From the first line of the data below, repeat each line exactly until you reach the line with "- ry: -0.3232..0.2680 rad"; include that line too.

Dataset excerpt:
----
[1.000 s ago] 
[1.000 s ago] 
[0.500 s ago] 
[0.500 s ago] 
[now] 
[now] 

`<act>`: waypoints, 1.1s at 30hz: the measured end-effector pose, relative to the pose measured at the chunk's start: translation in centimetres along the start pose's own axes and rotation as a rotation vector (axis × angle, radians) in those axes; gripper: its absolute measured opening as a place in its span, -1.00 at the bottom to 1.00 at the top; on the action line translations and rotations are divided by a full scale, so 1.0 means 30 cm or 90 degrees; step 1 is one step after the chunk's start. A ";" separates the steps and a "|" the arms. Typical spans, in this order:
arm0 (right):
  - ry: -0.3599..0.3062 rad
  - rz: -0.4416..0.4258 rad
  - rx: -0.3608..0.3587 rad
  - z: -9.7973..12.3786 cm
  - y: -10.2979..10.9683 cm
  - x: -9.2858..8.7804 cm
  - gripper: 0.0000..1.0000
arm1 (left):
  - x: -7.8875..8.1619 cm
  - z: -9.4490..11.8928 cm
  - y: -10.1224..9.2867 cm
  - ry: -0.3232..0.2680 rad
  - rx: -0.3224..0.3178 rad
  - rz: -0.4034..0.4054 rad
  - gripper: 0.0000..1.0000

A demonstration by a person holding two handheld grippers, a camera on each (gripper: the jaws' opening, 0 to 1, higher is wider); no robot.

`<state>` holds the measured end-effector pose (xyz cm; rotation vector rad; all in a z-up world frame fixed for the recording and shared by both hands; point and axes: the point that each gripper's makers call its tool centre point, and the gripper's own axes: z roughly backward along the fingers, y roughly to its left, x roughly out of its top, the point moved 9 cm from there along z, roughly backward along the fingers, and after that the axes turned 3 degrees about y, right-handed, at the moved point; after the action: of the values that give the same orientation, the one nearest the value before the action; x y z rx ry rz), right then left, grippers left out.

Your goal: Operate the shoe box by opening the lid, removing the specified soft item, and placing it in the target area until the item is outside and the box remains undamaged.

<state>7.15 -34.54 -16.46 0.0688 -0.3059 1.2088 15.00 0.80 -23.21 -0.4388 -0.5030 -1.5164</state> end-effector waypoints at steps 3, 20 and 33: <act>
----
The answer:
[1.000 s ago] 
[1.000 s ago] 
[0.500 s ago] 
[0.500 s ago] 
[now] 
[now] 

`<act>`: waypoints, 1.1s at 30hz: the measured end-effector pose, relative to the pose measured at the chunk's start: translation in centimetres along the start pose's own axes and rotation as a rotation vector (axis × angle, radians) in those axes; gripper: its absolute measured opening as a place in its span, -1.00 at the bottom to 1.00 at the top; on the action line translations and rotations are divided by a full scale, so 1.0 means 30 cm or 90 degrees; step 1 is one step after the chunk's start. A ";" separates the steps and a "|" the arms. Typical spans, in this order:
arm0 (right):
  - ry: -0.3599..0.3062 rad
  - rz: -0.4416..0.4258 rad
  - rx: -0.3608..0.3587 rad
  - z: -9.7973..12.3786 cm
  - y: -10.2979..10.9683 cm
  - x: -9.2858..8.7804 cm
  - gripper: 0.0000..1.0000
arm1 (left):
  - x: -7.8875..8.1619 cm
  - z: -9.4490..11.8928 cm
  - y: -10.1224..9.2867 cm
  - ry: -0.3232..0.2680 rad

The complete answer has been given.